**Problem to solve**
Please copy every line below that contains the string "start".
+---+
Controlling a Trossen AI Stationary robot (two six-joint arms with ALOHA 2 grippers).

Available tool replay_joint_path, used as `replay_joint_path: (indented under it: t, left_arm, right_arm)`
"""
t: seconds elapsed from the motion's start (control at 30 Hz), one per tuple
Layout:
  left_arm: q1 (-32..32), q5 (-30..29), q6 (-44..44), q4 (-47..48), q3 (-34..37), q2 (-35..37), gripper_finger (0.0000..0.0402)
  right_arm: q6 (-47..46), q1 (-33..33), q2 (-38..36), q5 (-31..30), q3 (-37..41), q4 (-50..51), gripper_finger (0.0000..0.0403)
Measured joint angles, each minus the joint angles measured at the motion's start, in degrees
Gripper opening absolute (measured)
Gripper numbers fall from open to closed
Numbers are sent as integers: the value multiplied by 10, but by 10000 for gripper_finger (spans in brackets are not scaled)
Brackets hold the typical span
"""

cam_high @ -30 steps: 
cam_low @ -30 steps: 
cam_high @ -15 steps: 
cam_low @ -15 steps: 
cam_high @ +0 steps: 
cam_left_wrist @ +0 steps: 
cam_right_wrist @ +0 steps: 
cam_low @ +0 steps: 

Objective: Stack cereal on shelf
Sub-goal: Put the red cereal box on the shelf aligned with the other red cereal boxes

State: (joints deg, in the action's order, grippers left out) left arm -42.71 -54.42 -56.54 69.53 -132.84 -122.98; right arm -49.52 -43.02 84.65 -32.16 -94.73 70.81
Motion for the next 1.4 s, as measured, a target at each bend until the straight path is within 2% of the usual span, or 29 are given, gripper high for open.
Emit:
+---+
**Result for this exercise**
t: seconds elapsed from the motion's start (control at 30 Hz), one per tuple
Measured joint angles, each minus the joint angles measured at the motion's start, in degrees

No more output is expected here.